Green missing from Jâ™can flag backdrop at swearing-in ceremony; MoBay mayor apologises
MONTEGO BAY, St James — Chairman of the St James Parish Council Glendon Harris has apologised for a foul-up in the decoration of the historic Montego Bay Civic Centre for the recent swearing-in of newly elected councillors in which the colour green was left out of a backdrop designed to depict the Jamaican flag.
“I think somebody messed up and I want to apologise publicly,” said Harris, who was sworn in as mayor of Montego Bay during the ceremony.
“Someone was contracted to do the decoration, and the only time I knew that was when I was authorising the payment for it. So I have nothing to do with it (the decoration),” said Harris.
A close look at the backdrop revealed a huge piece of black cloth with a gold saltire, which divided it into four sections, similar to the Jamaican flag.
The Opposition Jamaica Labour Party (JLP), as well as members of the public have been critical of the backdrop with some charging that the People’s National Partycontrolled Council was being petty and tribalistic because green is the colour of the Opposition Jamaica Labour Party (JLP).

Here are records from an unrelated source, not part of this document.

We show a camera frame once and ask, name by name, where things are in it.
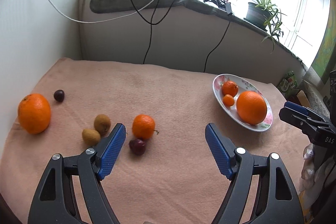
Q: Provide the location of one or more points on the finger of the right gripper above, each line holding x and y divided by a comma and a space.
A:
298, 108
295, 118

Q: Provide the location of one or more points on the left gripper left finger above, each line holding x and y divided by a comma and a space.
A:
54, 200

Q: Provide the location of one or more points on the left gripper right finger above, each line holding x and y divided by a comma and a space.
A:
276, 199

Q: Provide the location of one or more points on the large oval orange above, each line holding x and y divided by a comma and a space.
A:
251, 107

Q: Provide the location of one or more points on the brown longan fruit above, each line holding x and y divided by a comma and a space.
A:
102, 124
90, 136

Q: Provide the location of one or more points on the tiny kumquat orange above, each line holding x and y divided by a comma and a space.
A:
228, 100

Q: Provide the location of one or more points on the small mandarin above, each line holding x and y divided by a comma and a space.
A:
230, 88
143, 127

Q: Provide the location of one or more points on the round orange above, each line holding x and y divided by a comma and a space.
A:
34, 113

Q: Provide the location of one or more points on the dark plum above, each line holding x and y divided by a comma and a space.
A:
59, 95
137, 146

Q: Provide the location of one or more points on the small mandarin front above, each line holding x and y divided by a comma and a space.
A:
143, 127

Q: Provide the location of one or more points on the cardboard box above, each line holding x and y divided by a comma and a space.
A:
302, 99

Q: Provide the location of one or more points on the white lace cloth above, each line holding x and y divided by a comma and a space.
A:
315, 99

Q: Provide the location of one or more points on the green patterned bag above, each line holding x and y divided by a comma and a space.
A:
288, 83

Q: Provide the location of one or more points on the floral white plate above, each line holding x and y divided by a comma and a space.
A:
244, 85

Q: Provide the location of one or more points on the potted spider plant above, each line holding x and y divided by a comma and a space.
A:
267, 16

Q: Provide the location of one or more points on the pink towel table cover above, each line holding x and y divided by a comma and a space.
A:
177, 179

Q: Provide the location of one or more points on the black device on sill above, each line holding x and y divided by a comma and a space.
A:
224, 5

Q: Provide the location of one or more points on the grey windowsill cloth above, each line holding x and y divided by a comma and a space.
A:
187, 35

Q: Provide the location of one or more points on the green wall map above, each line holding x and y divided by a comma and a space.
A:
325, 59

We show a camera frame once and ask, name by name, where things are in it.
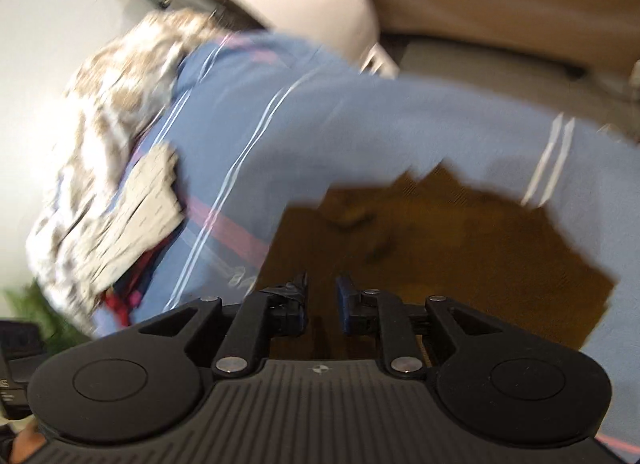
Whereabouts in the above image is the floral patterned quilt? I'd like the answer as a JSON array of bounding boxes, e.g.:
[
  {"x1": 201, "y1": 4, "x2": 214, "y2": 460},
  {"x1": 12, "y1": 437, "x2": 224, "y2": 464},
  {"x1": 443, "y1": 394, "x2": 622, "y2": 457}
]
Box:
[{"x1": 26, "y1": 8, "x2": 226, "y2": 328}]

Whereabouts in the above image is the red dark clothing bundle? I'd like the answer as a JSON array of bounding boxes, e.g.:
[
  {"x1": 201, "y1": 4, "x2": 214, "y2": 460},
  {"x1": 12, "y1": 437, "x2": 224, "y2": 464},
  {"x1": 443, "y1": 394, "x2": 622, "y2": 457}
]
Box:
[{"x1": 101, "y1": 238, "x2": 170, "y2": 328}]

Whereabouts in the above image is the light blue striped blanket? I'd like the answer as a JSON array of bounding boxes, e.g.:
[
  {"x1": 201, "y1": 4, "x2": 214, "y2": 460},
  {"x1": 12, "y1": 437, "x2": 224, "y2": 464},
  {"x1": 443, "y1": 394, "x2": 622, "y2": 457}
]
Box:
[{"x1": 92, "y1": 31, "x2": 640, "y2": 450}]

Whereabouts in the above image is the brown knit sweater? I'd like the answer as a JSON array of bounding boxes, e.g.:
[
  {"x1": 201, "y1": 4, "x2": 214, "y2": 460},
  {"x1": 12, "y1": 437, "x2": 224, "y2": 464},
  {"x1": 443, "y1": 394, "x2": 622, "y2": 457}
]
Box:
[{"x1": 256, "y1": 165, "x2": 615, "y2": 359}]

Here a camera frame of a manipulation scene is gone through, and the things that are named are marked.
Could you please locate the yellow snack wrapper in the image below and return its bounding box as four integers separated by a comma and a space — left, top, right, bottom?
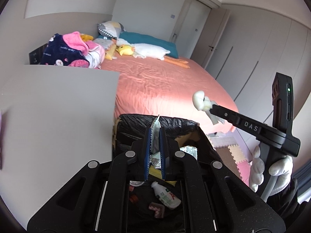
149, 165, 176, 186

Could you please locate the purple plastic bag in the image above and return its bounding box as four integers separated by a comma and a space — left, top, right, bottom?
0, 111, 3, 170

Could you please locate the pink cardboard box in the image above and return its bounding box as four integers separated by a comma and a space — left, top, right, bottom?
129, 185, 139, 203

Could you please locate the black wall socket panel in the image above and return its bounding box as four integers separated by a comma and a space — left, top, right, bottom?
28, 43, 47, 65

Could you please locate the yellow duck plush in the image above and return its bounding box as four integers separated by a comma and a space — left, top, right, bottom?
117, 45, 135, 56

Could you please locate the foam floor mat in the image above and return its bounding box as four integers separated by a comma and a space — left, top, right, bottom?
208, 136, 251, 186

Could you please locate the patterned pillow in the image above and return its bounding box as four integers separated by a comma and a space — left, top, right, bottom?
98, 21, 125, 39

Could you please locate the navy pink clothes pile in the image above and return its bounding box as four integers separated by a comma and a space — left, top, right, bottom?
40, 31, 105, 69

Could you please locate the white cotton knot toy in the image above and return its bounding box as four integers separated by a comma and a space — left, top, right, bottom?
192, 90, 226, 125

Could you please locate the foil cup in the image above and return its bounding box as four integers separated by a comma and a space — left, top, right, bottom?
130, 180, 144, 187

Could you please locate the white AD milk bottle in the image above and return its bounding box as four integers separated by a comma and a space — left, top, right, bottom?
151, 182, 181, 209

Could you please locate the white goose plush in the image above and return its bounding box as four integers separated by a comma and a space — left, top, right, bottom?
116, 38, 190, 69

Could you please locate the pink bed sheet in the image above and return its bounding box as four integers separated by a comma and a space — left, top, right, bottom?
101, 55, 238, 134

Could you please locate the yellow long plush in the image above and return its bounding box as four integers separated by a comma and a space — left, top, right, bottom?
105, 44, 117, 61

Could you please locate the silver snack wrapper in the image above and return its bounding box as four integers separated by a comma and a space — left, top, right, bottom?
150, 116, 198, 169

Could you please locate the black lined trash box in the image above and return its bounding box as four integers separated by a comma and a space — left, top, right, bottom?
112, 113, 251, 233

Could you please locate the white door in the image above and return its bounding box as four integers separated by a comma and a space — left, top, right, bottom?
170, 0, 212, 58

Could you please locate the white gloved right hand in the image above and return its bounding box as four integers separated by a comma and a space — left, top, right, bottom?
249, 145, 294, 196

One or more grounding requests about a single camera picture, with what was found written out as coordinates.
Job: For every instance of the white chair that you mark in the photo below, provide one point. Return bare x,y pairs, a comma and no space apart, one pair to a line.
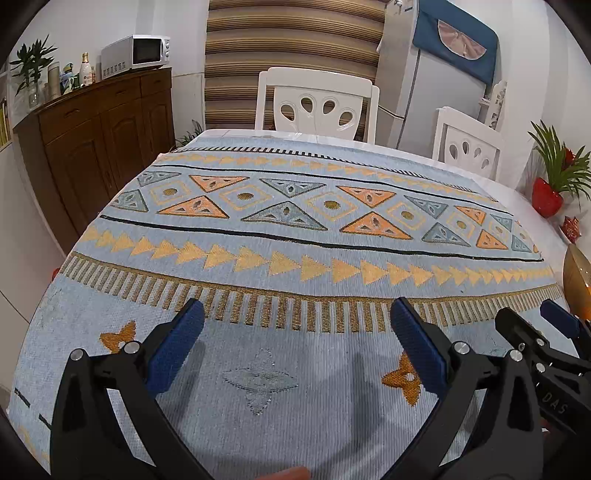
464,142
318,102

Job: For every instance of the blue patterned table cloth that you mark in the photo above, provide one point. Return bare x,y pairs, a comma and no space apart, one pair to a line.
296,250

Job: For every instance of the potted green plant red pot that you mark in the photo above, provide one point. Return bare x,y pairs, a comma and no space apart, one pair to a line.
567,171

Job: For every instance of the white microwave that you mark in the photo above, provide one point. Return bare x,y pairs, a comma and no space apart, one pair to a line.
134,52

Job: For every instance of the white bottle on sideboard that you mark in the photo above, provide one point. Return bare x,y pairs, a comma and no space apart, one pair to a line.
85,72

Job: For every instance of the white chair left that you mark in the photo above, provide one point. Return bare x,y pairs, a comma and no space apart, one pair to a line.
318,102

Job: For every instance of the bookshelf with books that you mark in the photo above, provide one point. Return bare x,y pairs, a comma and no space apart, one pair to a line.
5,128

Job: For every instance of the red lidded candy dish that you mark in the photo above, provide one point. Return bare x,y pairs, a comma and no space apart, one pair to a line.
570,228

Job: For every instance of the striped brown curtain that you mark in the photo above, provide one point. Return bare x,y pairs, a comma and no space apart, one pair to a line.
244,38

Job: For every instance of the blue fridge cover cloth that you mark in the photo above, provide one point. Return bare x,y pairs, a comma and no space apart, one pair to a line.
453,35

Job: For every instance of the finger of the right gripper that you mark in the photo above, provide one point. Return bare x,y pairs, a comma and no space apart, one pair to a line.
573,328
529,343

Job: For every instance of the small green plant on sideboard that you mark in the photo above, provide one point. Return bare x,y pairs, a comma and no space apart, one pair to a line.
28,66

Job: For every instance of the brown wooden sideboard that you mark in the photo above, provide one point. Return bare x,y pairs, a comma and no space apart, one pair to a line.
81,149

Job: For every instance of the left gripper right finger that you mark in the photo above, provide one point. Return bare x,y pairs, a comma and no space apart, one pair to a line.
506,441

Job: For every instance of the grey canister on sideboard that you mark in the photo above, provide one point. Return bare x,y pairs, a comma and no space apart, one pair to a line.
54,88

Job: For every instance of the grey refrigerator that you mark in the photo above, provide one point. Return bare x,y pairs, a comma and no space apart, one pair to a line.
414,84

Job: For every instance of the amber glass fruit bowl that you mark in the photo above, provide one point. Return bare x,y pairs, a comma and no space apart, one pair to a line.
576,282

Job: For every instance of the left hand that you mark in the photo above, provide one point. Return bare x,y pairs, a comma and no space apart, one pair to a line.
293,473

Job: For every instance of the white chair right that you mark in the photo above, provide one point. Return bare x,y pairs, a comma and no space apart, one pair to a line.
464,142

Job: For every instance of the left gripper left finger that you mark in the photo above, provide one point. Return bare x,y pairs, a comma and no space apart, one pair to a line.
86,441

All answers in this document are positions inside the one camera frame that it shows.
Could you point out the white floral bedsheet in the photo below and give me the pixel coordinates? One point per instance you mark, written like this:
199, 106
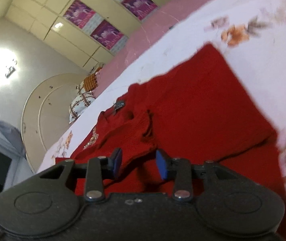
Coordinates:
251, 37

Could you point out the orange checked cloth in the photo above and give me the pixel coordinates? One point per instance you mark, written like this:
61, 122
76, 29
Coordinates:
90, 82

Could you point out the red knitted garment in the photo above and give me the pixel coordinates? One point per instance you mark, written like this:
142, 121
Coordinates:
198, 111

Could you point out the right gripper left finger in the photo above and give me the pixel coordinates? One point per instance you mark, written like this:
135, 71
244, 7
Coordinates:
94, 172

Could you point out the cream curved headboard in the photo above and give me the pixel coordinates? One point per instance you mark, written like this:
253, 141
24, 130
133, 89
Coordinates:
45, 116

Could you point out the grey tied curtain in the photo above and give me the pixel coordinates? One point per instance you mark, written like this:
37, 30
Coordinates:
11, 139

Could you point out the white patterned pillow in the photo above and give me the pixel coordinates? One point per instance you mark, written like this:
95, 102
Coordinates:
79, 105

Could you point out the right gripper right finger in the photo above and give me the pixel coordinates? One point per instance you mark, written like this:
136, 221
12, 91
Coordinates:
182, 172

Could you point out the pink bed cover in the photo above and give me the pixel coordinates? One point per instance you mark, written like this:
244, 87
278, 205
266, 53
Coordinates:
150, 31

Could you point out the cream wardrobe with posters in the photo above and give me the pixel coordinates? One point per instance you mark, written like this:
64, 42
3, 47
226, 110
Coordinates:
84, 31

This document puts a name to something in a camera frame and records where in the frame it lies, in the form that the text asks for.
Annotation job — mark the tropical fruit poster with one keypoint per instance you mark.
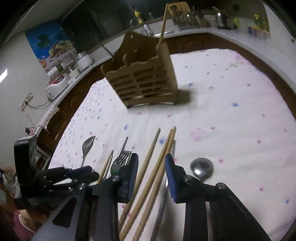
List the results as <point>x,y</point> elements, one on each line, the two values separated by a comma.
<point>50,44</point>

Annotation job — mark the kitchen faucet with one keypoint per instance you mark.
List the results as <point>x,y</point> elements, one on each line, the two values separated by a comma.
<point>148,31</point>

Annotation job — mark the steel spoon left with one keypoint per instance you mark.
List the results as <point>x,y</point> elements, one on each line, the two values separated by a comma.
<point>86,147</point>

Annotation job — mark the white pot with lid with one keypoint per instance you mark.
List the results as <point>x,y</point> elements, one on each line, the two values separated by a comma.
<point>83,61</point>

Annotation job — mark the wooden utensil holder caddy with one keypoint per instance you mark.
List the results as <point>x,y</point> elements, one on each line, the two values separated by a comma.
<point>141,71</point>

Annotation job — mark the white rice cooker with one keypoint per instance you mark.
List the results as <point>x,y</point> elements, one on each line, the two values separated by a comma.
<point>56,86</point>

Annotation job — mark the wooden cutting board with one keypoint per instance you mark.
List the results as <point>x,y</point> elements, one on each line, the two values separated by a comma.
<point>181,6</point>

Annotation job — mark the spice jar rack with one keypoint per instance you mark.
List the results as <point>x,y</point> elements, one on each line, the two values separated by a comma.
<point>258,33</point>

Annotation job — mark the steel chopstick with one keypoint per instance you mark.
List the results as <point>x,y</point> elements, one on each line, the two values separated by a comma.
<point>160,212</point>
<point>108,166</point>

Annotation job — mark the steel round spoon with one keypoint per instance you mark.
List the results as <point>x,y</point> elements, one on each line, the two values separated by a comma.
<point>202,168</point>

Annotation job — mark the white floral tablecloth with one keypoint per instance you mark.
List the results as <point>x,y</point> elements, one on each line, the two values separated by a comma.
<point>228,112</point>

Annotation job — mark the wall power outlet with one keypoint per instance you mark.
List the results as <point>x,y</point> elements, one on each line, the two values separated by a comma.
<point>25,102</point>

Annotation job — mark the wooden chopstick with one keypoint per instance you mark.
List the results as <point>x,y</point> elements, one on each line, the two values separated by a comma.
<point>103,172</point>
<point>138,182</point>
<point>161,37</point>
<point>155,189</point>
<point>133,213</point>

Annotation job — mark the dish rack with utensils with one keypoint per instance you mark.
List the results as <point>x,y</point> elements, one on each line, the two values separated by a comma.
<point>185,19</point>

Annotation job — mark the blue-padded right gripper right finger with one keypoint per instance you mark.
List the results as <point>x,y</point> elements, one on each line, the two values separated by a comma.
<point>230,219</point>

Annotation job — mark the steel electric kettle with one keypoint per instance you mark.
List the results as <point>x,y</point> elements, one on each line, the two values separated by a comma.
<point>220,18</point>

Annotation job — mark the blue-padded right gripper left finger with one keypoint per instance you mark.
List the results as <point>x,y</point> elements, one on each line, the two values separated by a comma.
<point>92,213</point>

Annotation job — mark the yellow oil bottle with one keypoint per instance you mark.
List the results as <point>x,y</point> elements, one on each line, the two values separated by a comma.
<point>261,23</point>

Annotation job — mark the person's left hand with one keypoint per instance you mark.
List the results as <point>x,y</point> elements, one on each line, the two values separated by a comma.
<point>27,222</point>

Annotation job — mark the yellow dish soap bottle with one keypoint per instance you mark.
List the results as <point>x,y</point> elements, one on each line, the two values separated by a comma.
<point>138,16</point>

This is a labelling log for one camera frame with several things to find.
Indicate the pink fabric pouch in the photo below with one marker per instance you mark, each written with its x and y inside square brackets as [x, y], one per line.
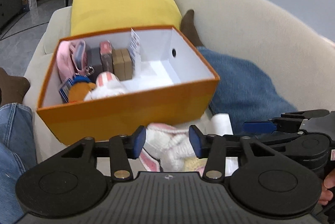
[64, 62]

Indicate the white plush striped hat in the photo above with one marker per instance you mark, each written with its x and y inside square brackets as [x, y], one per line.
[108, 85]

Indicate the white paper card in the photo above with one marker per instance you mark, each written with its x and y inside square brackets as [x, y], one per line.
[134, 49]

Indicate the brown kraft box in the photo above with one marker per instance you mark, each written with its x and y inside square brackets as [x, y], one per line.
[122, 64]

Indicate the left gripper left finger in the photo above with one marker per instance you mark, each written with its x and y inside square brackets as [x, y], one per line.
[136, 142]

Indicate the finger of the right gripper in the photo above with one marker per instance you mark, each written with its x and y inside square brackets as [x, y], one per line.
[259, 127]

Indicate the person's right hand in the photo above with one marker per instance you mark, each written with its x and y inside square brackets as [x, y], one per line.
[326, 193]

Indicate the right leg brown sock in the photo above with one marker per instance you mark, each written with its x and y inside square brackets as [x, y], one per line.
[244, 91]

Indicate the left leg brown sock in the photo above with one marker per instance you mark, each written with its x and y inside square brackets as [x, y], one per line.
[18, 153]

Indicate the dark grey box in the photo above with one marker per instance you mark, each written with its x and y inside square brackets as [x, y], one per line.
[94, 63]

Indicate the blue pink card holder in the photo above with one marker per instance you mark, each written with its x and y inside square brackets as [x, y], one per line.
[79, 56]

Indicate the yellow cushion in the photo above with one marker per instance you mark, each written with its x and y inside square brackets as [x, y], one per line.
[89, 16]

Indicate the leg brown sock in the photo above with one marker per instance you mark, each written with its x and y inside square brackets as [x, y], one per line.
[244, 91]
[18, 153]

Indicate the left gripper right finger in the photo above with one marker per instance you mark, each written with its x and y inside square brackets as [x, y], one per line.
[199, 142]

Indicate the white pink knitted plush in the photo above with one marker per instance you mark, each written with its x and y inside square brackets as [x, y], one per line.
[168, 149]

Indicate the dark sideboard cabinet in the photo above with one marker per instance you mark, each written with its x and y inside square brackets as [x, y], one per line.
[8, 9]

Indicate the beige sofa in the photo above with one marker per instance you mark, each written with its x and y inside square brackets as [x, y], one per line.
[298, 60]

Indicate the orange cardboard box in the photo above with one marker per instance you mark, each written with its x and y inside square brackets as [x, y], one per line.
[175, 85]

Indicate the brown plush blue cap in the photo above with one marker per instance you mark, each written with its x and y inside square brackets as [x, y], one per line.
[80, 88]

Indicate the dark red small box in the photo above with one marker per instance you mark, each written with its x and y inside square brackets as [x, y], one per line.
[106, 56]

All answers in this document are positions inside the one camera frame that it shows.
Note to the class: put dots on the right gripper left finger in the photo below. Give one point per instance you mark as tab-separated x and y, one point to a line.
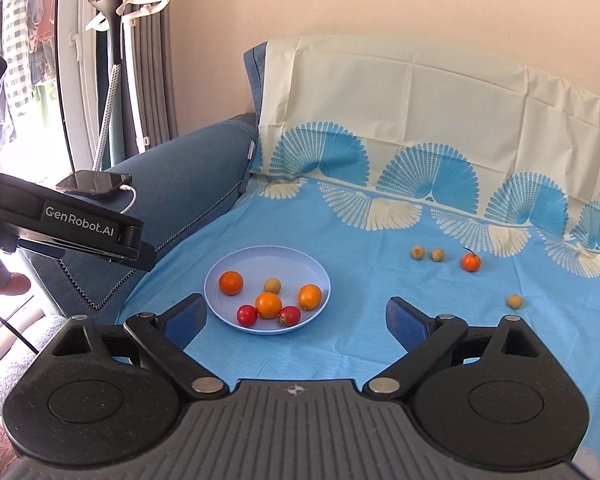
162	339

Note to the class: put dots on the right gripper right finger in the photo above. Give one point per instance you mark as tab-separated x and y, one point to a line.
428	342

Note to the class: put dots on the red cherry tomato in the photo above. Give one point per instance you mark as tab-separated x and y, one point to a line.
247	315

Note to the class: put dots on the large orange tangerine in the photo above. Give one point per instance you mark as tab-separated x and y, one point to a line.
230	283

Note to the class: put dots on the orange tangerine with stem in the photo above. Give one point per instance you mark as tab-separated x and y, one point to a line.
470	262

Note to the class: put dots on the small orange tangerine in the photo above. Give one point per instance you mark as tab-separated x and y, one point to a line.
268	305

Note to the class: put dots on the black smartphone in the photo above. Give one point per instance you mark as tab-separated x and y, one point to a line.
93	183

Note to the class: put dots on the orange kumquat on plate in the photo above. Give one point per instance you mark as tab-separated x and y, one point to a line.
309	297

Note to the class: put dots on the red tomato with calyx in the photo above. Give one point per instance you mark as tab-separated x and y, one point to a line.
289	316

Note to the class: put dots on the light blue plate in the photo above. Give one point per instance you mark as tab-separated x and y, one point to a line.
256	264

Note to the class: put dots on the blue patterned cloth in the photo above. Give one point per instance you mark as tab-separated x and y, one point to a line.
371	147

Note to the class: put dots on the grey curtain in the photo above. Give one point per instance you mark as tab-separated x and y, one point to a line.
154	78

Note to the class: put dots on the garment steamer stand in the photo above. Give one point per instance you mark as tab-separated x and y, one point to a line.
117	18

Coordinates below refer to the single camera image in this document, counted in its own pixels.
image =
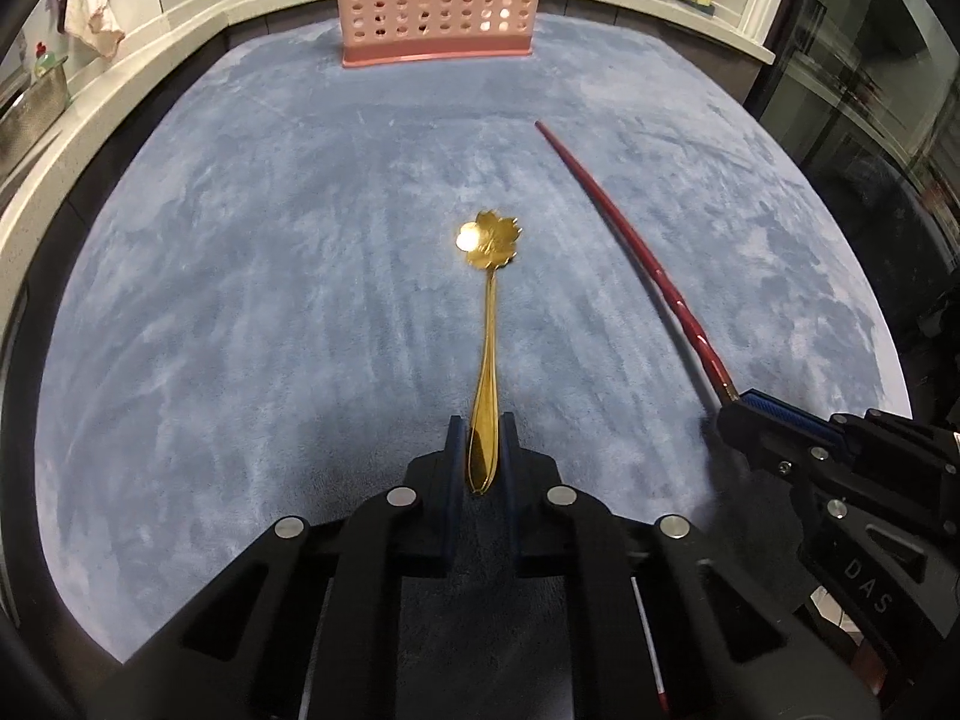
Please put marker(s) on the steel mixing bowl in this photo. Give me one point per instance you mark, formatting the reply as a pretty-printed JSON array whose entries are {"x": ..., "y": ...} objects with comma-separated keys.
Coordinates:
[{"x": 30, "y": 113}]

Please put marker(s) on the gold flower spoon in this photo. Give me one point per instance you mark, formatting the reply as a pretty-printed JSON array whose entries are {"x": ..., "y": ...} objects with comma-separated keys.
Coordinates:
[{"x": 489, "y": 244}]

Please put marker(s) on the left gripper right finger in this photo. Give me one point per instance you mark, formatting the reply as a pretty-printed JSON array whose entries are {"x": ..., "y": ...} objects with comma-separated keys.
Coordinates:
[{"x": 509, "y": 450}]

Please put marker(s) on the blue grey mat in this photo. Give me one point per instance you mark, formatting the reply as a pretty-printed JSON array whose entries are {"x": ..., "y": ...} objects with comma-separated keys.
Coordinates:
[{"x": 270, "y": 316}]

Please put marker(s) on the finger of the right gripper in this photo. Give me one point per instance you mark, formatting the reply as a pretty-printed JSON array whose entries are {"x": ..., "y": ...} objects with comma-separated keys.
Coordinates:
[
  {"x": 789, "y": 416},
  {"x": 759, "y": 434}
]

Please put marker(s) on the green dish soap bottle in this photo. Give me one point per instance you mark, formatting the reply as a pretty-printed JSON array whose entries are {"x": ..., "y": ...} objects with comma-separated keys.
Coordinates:
[{"x": 45, "y": 61}]

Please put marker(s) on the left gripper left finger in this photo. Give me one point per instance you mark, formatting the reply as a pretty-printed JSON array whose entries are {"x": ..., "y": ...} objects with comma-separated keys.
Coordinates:
[{"x": 455, "y": 449}]

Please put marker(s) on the hanging dish towel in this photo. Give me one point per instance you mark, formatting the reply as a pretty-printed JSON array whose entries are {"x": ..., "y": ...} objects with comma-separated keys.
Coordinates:
[{"x": 95, "y": 25}]

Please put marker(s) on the maroon chopstick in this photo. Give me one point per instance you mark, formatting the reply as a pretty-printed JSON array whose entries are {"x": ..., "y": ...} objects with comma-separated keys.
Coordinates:
[{"x": 710, "y": 361}]

Former mayor of Montego Bay Charles Sinclair believes that the omission of the green in the decoration was deliberate.
“What was confirmed to me was that the backdrop was to have been the Jamaican flag, but the decision was that the green was not to be in there... and seeing how some PNP activists operate, I believe it was deliberate,” Sinclair told the Jamaica Observer yesterday.
Harris said however, that while he could not “speak to” whether the omission of the green from the backdrop was “deliberate”, care should have been taken to ensure that all the “Jamaican colours” were used.
“It was a civic function, and so if it’s the Jamaican colours that are being used, then it should be all the Jamaican colours,” he argued.
He pointed out that he was told by his technical staff that the persons contracted to do the job had said that “they ran short of material”.
He however promised that there would not be a recurrence.
“I have spoken to my technical staff and I will ensure that something like that will not happen again,” said the veteran PNP councillor.
Seventeen elected councillors (13 for the PNP and four for the JLP) were sworn in during the ceremony which saw rowdy PNP supporters at times booing the JLP councillors.
Meanwhile, JLP Deputy Leader Senator Christopher Tufton said care should be taken to avoid “our most popular national symbol” from being corrupted or used in a partisan political way.
“Our flag should always be a symbol of pride and national unity,” he argued.
“Whether in this case it was intended or unintended, the perception of our flag being corrupted and used in a partisan way seems to have been strong enough to cause discomfort, and this justifies a clarification on the issue and an apology to those who were offended,” said Tufton.
He said, in the future the Government must establish clear protocol guidelines for the use of our flag to avoid even the appearance of political partisanship and more generally the compromising of our most significant national symbol.